Donald E. Shultz, of Shultz, Shultz & Tedford, P. A., Dodge City, argued the cause and was on the brief for appellee.

MILLER, Justice:

This is a libel action brought by Gary Dean Gobin against the Globe Publishing Company, publisher of the Dodge City Daily Globe, arising out of a report of court proceedings published in the Daily Globe on July 8, 1972. The case has previously been before this court twice. See Gobin v. Globe Publishing Co. (Gobin I), 216 Kan. 223, 531 P.2d 76 (1975), and Gobin v. Globe Publishing Co. (Gobin II), 229 Kan. 1, 620 P.2d 1163 (1980).

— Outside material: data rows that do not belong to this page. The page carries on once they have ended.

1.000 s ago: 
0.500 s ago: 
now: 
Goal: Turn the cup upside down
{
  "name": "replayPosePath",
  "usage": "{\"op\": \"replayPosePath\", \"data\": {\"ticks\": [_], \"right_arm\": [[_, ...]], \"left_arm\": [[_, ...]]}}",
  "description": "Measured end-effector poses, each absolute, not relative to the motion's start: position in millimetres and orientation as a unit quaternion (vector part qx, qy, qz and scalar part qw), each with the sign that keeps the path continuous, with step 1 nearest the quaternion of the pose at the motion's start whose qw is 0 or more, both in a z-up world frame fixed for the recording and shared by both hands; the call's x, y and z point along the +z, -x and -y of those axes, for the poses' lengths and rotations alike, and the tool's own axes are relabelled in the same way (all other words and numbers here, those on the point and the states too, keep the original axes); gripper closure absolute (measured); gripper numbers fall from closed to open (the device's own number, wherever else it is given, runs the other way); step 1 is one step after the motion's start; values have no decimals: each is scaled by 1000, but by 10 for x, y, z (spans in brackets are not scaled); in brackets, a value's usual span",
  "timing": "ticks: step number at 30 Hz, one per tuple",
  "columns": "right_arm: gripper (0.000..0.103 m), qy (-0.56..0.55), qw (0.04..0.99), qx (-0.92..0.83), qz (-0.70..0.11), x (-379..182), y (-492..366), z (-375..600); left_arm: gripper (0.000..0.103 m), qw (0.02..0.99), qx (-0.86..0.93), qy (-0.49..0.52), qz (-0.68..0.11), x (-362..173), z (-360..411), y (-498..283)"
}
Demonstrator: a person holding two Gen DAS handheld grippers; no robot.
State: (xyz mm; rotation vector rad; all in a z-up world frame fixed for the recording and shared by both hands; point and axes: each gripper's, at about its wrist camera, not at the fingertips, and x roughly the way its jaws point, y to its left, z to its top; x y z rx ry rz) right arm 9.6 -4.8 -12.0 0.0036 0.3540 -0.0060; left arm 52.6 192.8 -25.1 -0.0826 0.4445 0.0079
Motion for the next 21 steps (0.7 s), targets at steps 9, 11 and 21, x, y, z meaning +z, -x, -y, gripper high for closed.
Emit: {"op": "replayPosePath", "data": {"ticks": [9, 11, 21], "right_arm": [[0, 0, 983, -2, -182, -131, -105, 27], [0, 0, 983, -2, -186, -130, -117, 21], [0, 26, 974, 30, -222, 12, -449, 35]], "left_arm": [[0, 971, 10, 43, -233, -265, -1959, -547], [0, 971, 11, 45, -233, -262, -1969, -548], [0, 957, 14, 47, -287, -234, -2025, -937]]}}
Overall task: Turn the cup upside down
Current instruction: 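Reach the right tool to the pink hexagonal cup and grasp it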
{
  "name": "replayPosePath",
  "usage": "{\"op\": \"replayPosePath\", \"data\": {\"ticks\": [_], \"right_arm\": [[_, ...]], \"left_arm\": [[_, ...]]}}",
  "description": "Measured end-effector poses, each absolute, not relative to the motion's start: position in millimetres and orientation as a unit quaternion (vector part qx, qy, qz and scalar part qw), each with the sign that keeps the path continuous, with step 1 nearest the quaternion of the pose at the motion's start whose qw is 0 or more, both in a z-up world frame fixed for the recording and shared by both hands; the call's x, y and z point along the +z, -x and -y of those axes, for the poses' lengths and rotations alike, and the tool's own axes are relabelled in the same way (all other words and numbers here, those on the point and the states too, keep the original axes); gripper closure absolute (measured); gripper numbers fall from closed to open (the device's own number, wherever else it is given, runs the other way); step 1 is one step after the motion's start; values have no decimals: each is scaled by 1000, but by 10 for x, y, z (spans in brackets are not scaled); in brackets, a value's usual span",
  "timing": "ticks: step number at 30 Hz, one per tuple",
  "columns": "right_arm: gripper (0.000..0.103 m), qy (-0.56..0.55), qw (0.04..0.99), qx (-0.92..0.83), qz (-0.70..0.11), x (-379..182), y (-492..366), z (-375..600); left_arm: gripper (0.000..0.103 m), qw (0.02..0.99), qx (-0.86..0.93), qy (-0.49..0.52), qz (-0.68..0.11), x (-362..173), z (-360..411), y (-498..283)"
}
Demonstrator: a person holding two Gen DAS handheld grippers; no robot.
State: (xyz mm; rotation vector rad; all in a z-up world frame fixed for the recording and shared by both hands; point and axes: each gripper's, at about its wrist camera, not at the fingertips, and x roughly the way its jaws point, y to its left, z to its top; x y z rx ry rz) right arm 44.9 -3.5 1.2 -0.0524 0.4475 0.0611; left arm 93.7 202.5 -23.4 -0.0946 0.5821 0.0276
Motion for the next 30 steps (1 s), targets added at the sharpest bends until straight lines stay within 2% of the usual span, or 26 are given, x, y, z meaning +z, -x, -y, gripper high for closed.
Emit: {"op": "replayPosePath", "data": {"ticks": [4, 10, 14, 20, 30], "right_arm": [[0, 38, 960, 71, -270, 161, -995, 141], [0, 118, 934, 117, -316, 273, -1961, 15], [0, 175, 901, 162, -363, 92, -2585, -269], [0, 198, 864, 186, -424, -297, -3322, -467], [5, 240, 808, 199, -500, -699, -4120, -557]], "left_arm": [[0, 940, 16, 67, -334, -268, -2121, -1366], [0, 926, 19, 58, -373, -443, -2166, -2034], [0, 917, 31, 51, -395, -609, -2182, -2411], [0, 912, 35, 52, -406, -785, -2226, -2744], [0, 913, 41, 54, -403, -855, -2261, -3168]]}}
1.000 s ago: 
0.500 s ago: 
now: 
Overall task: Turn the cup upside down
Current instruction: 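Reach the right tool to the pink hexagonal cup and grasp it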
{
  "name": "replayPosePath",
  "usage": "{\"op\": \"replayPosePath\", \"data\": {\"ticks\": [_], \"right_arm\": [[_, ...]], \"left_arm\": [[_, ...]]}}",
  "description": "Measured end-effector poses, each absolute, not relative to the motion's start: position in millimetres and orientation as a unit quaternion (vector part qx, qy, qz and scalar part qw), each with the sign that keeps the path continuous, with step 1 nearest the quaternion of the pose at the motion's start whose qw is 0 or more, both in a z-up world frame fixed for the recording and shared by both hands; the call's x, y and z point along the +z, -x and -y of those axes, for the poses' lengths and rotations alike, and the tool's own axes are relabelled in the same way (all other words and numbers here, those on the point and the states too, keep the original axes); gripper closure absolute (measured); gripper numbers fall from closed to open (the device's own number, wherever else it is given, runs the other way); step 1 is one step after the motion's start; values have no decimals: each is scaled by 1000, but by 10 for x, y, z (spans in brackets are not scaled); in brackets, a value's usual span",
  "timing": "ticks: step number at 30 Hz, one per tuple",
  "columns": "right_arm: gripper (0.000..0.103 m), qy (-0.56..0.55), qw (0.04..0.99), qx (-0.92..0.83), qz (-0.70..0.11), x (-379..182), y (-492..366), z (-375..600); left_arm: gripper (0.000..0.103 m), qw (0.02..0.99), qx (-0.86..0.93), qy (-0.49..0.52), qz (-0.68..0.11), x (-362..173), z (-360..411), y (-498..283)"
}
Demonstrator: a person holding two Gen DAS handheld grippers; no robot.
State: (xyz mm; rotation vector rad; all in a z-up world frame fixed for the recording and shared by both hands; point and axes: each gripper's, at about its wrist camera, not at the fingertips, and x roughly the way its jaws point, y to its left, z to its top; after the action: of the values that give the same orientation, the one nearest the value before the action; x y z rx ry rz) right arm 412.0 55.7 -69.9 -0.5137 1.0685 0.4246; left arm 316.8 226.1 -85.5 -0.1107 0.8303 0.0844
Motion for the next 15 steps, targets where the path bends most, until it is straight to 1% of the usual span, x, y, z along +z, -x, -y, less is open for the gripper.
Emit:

Plaintiff's petition alleges that the defendant's publication of a news story that he pled guilty to a charge of cruelty to animals was false, libelous and defamatory to him, and was published maliciously and in reckless disregard of his rights and reputation. The trial court initially sustained the publisher's motion for summary judgment, holding that the publication was privileged. In Gobin I, we discussed our earlier cases and the recent opinions of the United States Supreme Court, particularly Gertz v. Robert Welch, Inc., 418 U.S. 323, 94 S.Ct. 2997, 41 L.Ed.2d 789 (1974); Curtis Publishing Co. v. Butts, 388 U.S. 130, 87 S.Ct. 1975, 18 L.Ed.2d 1094, reh. denied 389 U.S. 889, 88 S.Ct. 11, 19 L.Ed.2d 197 (1967); and New York Times Co. v. Sullivan, 376 U.S. 254, 84 S.Ct. 710, 11 L.Ed.2d 686 (1964). In summarizing Gertz, we said:

"These rules were announced: A publisher or broadcaster of defamatory falsehoods about an individual who is neither a public official nor a public figure may not claim the New York Times protection against liability for defamation on the ground the defamatory statements concern an issue of public or general interest; so long as they do not impose liability without fault, the states may define for themselves the appropriate standard of liability for a publisher or broadcaster of defamatory falsehood which injures a private individual and whose substance makes substantial danger to reputation apparent; the states, however, may not permit recovery of presumed or punitive damages when liability is not based on knowledge of falsity or reckless disregard for the truth, and the private defamation plaintiff who establishes liability under a less demanding standard than the New York Times test may recover compensation only for actual injury.

"Thus, under Gertz, our old rule of strict liability applicable to reporting judicial proceedings which permitted recovery on no more proof than that the report was inaccurate, expressed in Stone v. Hutchinson Daily News, (125 Kan. 715, 266 Pac. 78 (1928) ) is no longer constitutionally valid ...." 216 Kan. at 231, 531 P.2d 76.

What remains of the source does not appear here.